The exact reason here is because although in for in works, Latin didn’t use out to mean the opposite of in. It instead used ex, which in compounds like this is represented just by e- alone. More specifically, both words derive directly from Latin, which had paired verbs:
- Latin immigrāre meaning to immigrate in English, originally from im- in + migrāre, to migrate.
- Latin ēmigrāre meaning to emigrate in English, originally from ē- out + migrāre, to migrate.
The same mnemonic device works for the verbs that worked for the nouns
- To immigrate is to migrate in.
- To emigrate is to migrate out.
There are a bunch of related terms to each of these. From the OED, we have these three sets:
immigr-: immigrant, immigrate, immigrated, immigration, immigrator, immigratory.
emigr-: emigrant, emigrate, emigrated, emigrating, emigration, emigrational, emigrationist, emigrator, emigratory, émigré.

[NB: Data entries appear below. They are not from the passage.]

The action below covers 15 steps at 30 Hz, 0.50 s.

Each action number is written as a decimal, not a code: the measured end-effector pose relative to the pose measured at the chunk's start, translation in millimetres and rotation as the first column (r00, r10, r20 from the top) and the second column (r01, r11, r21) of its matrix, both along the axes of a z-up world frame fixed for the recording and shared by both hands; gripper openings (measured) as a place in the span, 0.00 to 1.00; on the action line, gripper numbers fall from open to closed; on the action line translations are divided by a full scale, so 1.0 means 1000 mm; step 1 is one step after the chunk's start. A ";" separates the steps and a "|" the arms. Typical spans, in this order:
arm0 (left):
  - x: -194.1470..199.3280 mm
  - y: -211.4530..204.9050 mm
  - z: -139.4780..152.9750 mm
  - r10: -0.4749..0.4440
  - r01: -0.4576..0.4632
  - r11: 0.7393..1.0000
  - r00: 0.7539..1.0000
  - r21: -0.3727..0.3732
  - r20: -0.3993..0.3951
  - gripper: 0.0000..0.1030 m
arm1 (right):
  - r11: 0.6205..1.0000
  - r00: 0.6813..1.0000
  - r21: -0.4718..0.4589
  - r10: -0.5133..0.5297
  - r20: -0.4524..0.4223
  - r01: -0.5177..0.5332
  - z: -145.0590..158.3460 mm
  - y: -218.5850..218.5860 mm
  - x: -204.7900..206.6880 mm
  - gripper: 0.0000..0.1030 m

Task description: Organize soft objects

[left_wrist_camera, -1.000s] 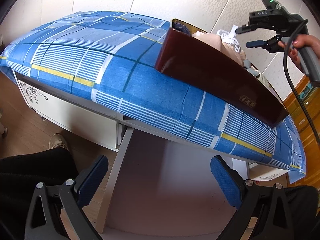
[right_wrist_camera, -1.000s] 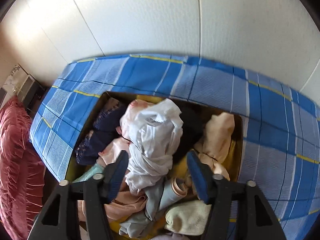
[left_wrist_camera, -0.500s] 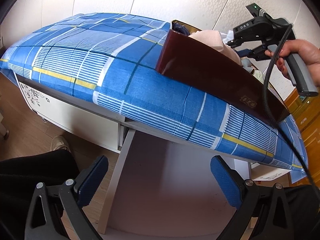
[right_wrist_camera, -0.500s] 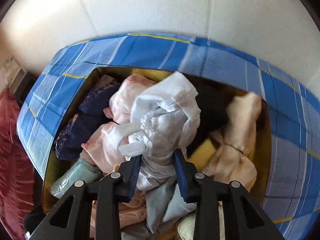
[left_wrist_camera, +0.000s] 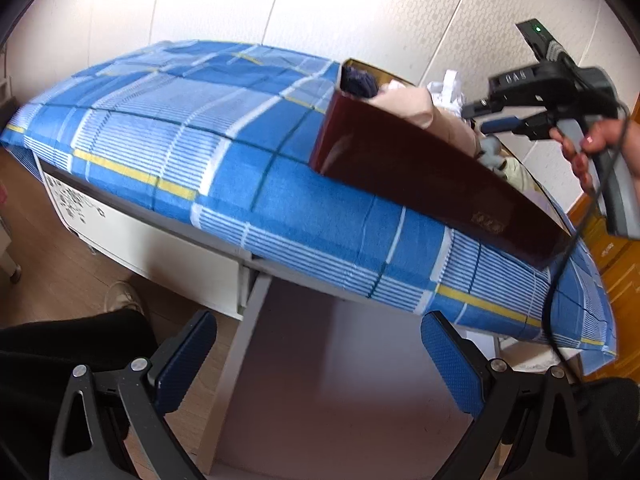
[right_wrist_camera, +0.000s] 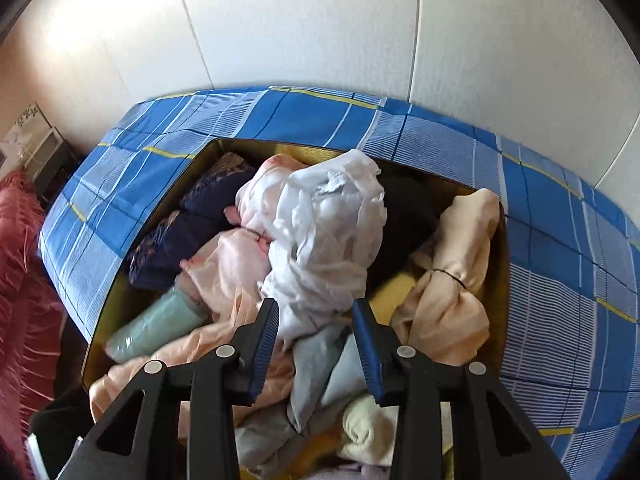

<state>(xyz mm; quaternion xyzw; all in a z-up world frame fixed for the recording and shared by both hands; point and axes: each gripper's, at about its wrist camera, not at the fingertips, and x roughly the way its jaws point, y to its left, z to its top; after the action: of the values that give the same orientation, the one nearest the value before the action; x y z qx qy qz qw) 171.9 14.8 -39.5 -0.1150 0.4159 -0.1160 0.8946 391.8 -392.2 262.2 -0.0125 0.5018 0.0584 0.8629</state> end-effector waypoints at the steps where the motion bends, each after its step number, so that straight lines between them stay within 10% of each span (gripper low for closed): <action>1: 0.000 0.000 0.002 0.009 -0.009 1.000 1.000 0.012 0.007 1.00 | 1.000 1.000 -0.011 -0.001 0.007 0.001 0.000 0.000 -0.002 0.37; 15: -0.006 -0.002 0.015 0.057 -0.063 0.993 0.996 0.097 0.066 1.00 | 0.999 0.992 -0.034 0.014 0.123 -0.010 0.010 0.009 -0.075 0.41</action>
<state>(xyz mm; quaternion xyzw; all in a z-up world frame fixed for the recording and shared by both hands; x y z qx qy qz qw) 166.0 12.4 -24.2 -0.0793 0.3892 -0.0718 0.9149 316.4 -383.5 272.6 -0.0336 0.4485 0.0542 0.8915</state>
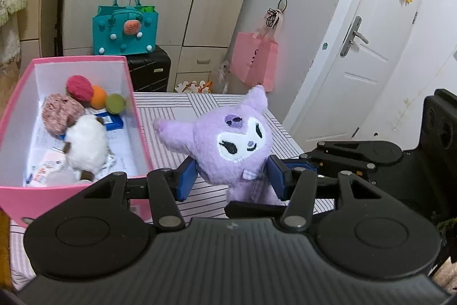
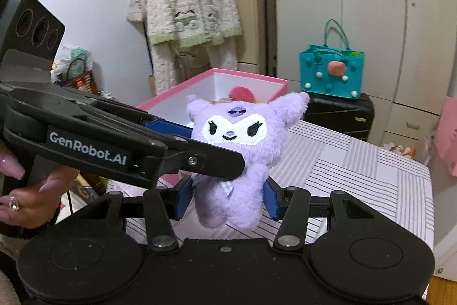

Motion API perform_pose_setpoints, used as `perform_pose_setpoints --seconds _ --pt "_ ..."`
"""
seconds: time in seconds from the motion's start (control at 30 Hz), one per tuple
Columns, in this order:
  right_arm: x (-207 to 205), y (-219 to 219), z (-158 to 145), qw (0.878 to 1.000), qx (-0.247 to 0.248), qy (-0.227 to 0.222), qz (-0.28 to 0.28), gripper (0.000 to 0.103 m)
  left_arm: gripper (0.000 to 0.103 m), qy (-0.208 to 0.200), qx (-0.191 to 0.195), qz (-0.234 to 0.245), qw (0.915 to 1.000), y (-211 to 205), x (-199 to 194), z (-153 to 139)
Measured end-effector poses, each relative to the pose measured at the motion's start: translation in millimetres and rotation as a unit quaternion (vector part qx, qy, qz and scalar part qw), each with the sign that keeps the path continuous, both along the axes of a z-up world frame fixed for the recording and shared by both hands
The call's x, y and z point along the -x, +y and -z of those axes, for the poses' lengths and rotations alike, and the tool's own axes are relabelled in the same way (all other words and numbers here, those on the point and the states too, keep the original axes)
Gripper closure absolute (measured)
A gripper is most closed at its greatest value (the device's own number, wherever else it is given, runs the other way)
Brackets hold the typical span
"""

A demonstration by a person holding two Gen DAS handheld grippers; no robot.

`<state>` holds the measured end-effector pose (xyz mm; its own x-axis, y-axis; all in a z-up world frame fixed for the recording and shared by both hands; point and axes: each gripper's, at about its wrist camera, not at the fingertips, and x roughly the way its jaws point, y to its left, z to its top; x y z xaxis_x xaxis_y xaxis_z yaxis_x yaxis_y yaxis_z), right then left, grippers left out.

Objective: Organize soft objects
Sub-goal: 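Lift and carry the plush toy with the right gripper over the pink box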

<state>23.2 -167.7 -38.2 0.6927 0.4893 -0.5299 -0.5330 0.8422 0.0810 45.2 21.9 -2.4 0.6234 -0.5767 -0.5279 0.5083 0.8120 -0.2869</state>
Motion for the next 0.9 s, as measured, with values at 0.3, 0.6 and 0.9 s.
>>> perform_pose_setpoints --seconds 0.3,0.6,0.9 --pt "-9 36 -25 0.998 0.033 -0.014 -0.044 0.046 0.051 -0.006 0.004 -0.017 0.9998 35 -4 -14" --pt "-46 83 -36 0.995 0.046 -0.02 -0.083 0.046 0.05 -0.009 0.029 -0.082 0.9962 84 -35 -12" --pt "-122 129 -16 0.993 0.01 0.029 -0.117 0.051 0.05 0.054 0.055 -0.137 0.9876 129 -100 14"
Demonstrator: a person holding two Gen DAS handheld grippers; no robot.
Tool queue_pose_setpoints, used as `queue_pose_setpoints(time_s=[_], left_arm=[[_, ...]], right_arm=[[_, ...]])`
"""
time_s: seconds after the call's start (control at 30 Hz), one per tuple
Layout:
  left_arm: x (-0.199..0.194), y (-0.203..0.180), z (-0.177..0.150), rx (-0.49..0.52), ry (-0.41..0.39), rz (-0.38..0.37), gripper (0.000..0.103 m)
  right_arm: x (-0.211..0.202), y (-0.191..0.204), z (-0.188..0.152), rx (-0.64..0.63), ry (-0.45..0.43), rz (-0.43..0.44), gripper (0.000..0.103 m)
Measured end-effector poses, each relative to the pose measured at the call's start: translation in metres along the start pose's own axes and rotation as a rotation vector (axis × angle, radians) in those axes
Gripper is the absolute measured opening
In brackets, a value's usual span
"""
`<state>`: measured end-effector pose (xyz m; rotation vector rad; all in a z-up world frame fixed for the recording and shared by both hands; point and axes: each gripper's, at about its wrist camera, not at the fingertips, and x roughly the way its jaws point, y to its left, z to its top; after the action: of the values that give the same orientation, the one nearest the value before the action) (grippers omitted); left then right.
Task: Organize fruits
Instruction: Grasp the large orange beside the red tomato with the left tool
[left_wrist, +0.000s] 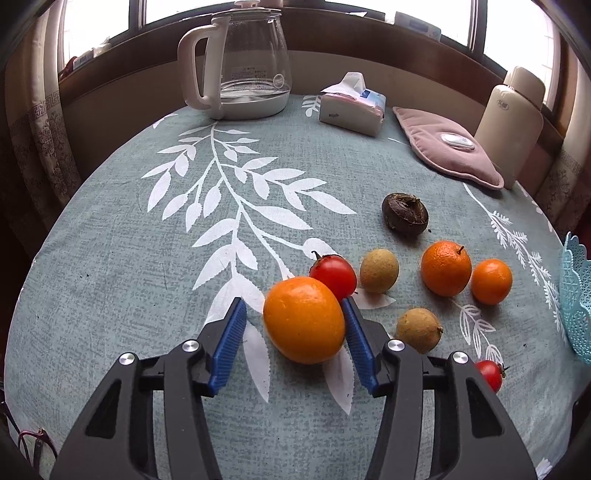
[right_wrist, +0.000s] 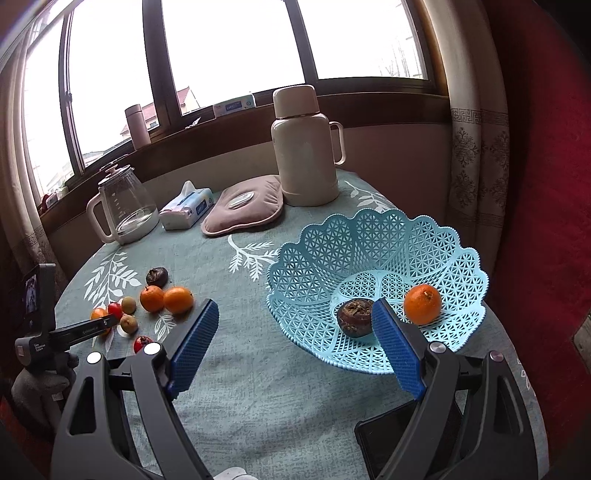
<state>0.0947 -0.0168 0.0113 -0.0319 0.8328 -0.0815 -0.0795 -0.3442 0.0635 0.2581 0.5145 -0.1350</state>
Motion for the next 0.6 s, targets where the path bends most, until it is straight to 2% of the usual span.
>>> queue_pose_setpoints(time_s=[0.1,0.4,0.6], left_arm=[[-0.002,0.001,-0.001,-0.004,-0.010,-0.030,0.040],[-0.026,0.014,-0.007,-0.038,-0.057,-0.052,0.040],[-0.048,0.029,-0.001,-0.058,-0.107,-0.033,0.040]], right_arm=[[0.003,0.005,-0.003,-0.013,0.008,0.007,0.086],[0.012,0.027,-0.017,-0.050,0.054,0.043,0.086],[0.023,0.058,-0.022,-0.057,0.114,0.128,0.086]])
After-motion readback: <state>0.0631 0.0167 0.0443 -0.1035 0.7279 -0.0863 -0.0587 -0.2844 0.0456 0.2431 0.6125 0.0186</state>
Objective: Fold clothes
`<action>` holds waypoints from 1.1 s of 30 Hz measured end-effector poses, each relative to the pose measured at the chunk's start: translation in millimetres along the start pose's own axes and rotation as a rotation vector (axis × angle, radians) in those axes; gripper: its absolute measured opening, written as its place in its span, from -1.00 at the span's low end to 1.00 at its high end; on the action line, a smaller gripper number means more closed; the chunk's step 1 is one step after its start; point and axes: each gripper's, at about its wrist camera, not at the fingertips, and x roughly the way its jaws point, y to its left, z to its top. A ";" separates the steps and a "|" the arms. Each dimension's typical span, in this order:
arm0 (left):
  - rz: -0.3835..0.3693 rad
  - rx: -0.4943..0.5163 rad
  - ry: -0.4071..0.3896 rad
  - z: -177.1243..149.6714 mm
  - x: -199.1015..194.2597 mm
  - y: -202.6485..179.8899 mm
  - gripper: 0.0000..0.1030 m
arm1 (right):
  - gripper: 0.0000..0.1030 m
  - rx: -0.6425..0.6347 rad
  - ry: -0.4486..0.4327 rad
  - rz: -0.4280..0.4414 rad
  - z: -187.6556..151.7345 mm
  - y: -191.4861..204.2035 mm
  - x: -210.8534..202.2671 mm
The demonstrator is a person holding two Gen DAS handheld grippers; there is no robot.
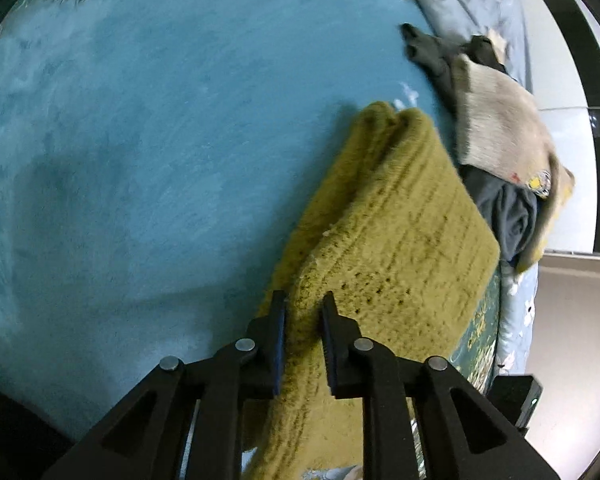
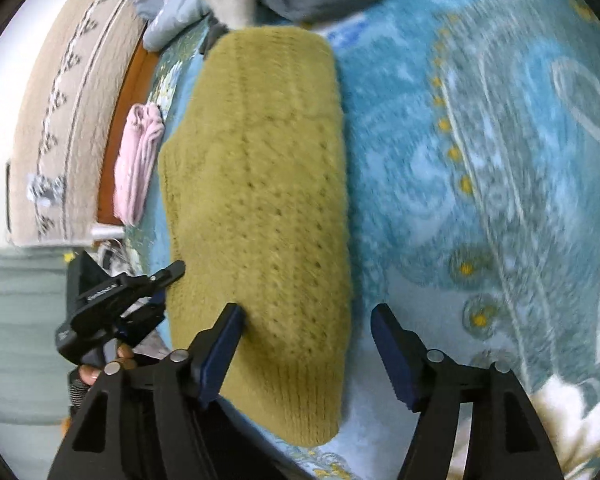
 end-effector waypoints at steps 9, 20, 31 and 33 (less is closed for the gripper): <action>-0.016 -0.006 -0.011 -1.7 -1.7 4.1 -0.62 | 0.42 0.095 0.025 0.169 -21.6 -16.3 20.2; -0.005 -0.002 -0.017 -3.5 -3.1 7.8 -0.57 | 0.44 0.035 0.028 0.138 -39.1 -0.2 34.6; -0.018 0.008 -0.020 -2.3 -6.2 -1.4 -0.57 | -0.34 0.133 -0.034 0.136 -42.1 -7.3 30.0; -0.031 0.013 -0.018 -3.2 -7.8 -2.3 -0.55 | -0.40 0.115 -0.025 0.138 -37.4 -4.5 22.4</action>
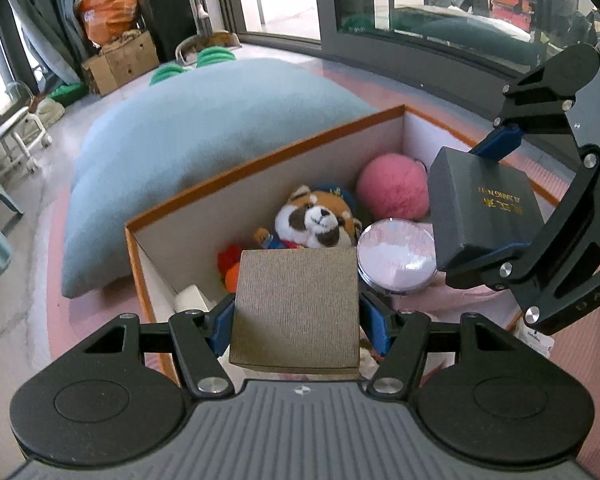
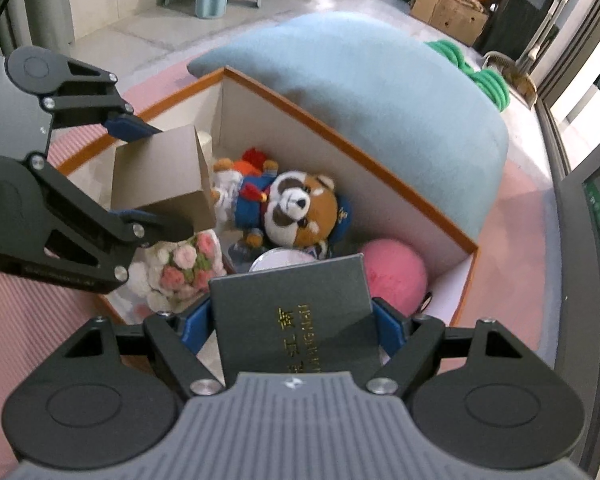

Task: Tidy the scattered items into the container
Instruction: 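Lower and release the booklet and brown cube into the shoebox with both tools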

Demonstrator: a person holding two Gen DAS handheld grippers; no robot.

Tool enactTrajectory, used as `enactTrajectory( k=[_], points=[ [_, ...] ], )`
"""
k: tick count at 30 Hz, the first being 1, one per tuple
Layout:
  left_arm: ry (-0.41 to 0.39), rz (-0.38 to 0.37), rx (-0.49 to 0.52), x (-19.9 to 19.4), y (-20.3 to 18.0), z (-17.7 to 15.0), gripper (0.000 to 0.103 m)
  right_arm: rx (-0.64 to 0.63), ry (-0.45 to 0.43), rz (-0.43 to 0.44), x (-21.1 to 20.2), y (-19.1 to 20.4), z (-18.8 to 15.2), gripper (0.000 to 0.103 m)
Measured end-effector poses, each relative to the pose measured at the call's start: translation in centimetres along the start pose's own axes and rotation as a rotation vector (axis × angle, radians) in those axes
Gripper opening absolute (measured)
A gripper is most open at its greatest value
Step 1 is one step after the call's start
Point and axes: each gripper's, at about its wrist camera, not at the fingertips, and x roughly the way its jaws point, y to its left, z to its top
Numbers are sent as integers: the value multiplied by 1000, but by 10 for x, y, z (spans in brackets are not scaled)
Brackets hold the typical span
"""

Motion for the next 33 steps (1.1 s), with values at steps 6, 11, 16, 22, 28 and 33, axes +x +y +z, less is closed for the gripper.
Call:
enactTrajectory(
  k=[6,11,16,22,28,33],
  points=[
    [0,2,-26,1,1,-1,74,23,37,9,17,-5,-7,82],
    [14,9,-52,8,2,-6,80,36,66,14,28,-5,-14,82],
    [19,-18,-114,10,10,-8,84,112,78,54,35,-10,-16,83],
    [14,11,-138,7,11,-8,89,111,59,52,32,-8,-18,83],
    [-8,15,-155,-2,13,-7,89,101,26,24,26,-7,-18,83],
    [-43,29,-152,-14,11,-1,89,116,2,21,15,-10,-16,83]
  ],
)
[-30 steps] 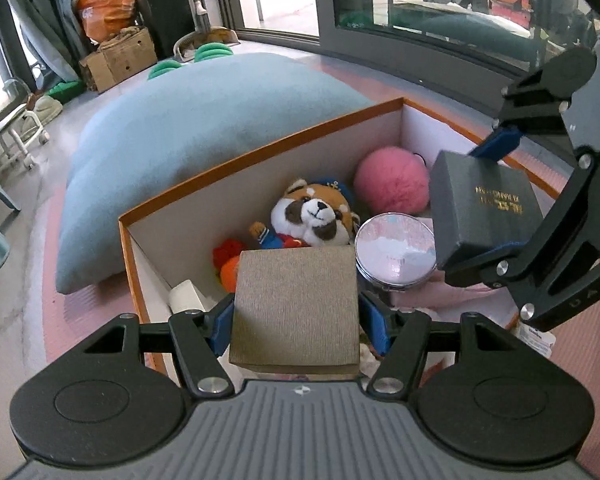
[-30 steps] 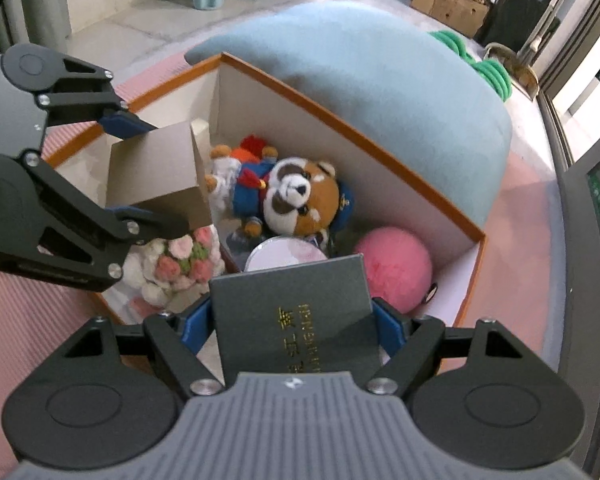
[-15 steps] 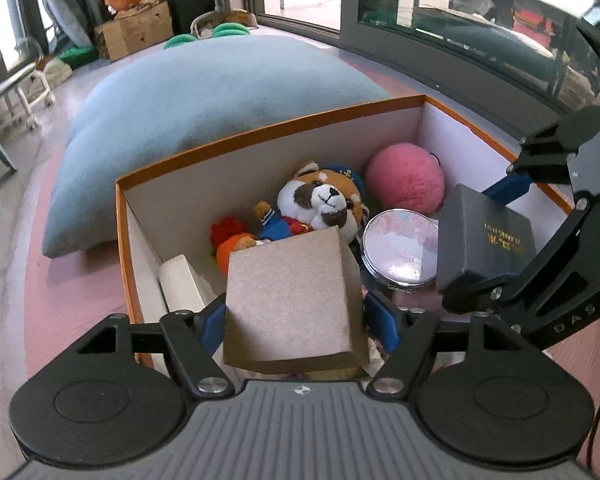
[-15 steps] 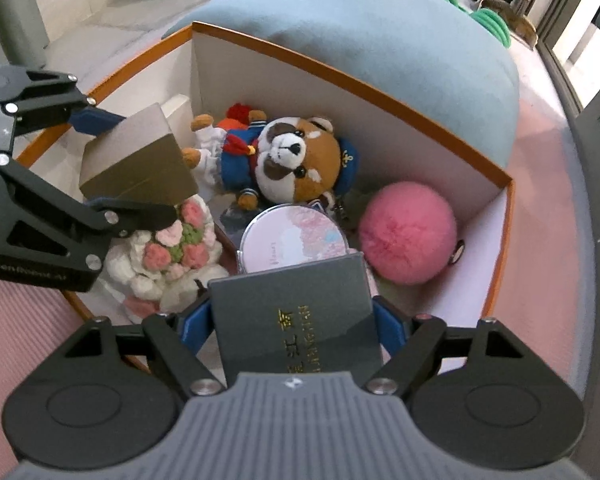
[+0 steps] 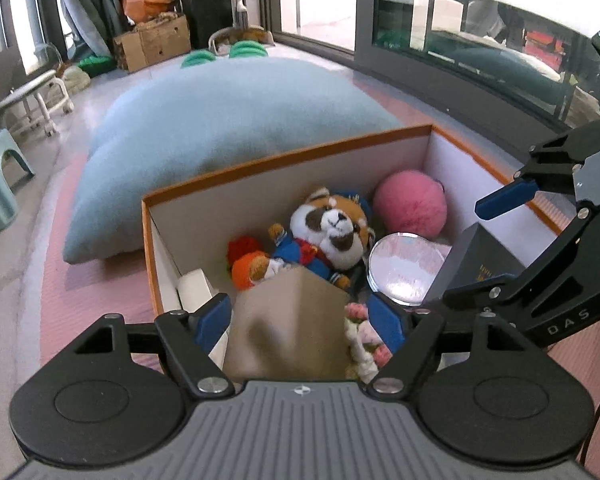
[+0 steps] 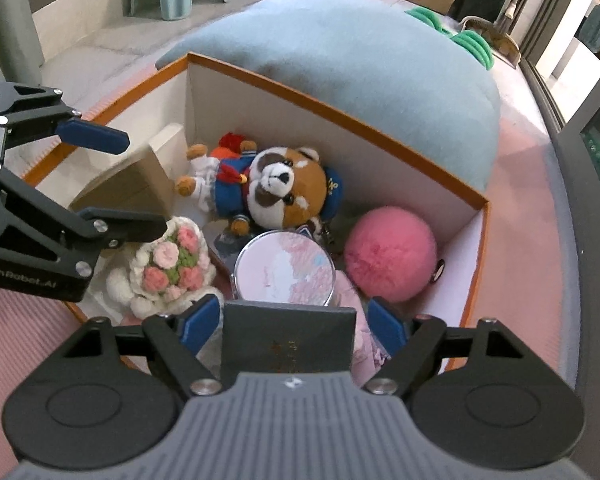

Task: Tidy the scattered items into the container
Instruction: 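Lower and release the booklet and brown cube into the shoebox with both tools, then withdraw both tools from the shoebox toward the white tube and pink sponge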

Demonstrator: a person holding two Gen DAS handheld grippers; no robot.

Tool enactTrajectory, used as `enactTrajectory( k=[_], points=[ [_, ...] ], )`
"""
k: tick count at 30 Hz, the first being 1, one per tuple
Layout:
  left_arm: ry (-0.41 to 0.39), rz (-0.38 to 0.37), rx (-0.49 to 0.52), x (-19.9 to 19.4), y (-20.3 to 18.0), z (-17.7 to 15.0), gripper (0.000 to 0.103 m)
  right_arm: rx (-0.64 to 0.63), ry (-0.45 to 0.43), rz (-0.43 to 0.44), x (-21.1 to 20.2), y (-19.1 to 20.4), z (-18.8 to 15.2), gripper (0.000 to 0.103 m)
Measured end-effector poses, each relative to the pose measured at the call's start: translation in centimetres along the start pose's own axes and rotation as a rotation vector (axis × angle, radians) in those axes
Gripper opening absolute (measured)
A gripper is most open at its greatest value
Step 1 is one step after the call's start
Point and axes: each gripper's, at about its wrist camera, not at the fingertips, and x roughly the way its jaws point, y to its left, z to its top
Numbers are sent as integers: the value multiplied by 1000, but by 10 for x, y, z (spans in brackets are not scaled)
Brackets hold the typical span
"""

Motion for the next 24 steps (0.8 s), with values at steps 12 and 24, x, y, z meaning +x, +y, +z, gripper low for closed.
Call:
enactTrajectory(
  k=[12,24],
  points=[
    [-84,50,10,-50,2,6,89,-3,-56,-15,-36,1,-2,83],
    [-121,53,36,-101,-19,4,89,-26,-89,-16,-83,8,-25,83]
  ],
)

migrat-: migrate, migrated, migrater, migrating, migration, Migration Age, migrational, migrationism, migrationist, migration myth, migration path, Migration Period, migration-station, Migration style, migrative, migrator, migratorial, migratory, migratory labour, migratory locust, migratory thrush,
Obviously, the migrat- prefixed words are the most abundant, but there are more emi- prefixed words than you may realize.
Qu’est-ce que c’est?
The odd one out in those lists is the one that’s written with diacritics: émigré. Those acute accent marks give away that this a word that took a French holiday while en route to us from Latin. It’s still an emigrant, but a particular kind of emigrant and not just any one one.
Émigré came from the past participle of the verb émigrer in French, which simply meant to emigrate there. Per the OED, an émigré is a noun used either for a Frenchman in specific, or by transference — and I think, now much more commonly — for:
An emigrant of any nationality, esp. a political exile.
Its English pronunciation is
Wikipedia expands on this definition, giving a bit of context to help tell all these words part:
Émigré is a French term that literally refers to a person who has “migrated out”, but often carries a connotation of political or social self-exile. [. . .] Whereas emigrants have likely chosen to leave one place and become immigrants in a different clime, not usually expecting to return, émigrés see exile as a temporary expedient forced on them by political circumstances. Émigré circles often arouse suspicion as breeding-grounds for plots and counter-revolution.
Just remember that with all these words, imm- means in and em- means out, and you’ll always keep them cleanly separated in your mind.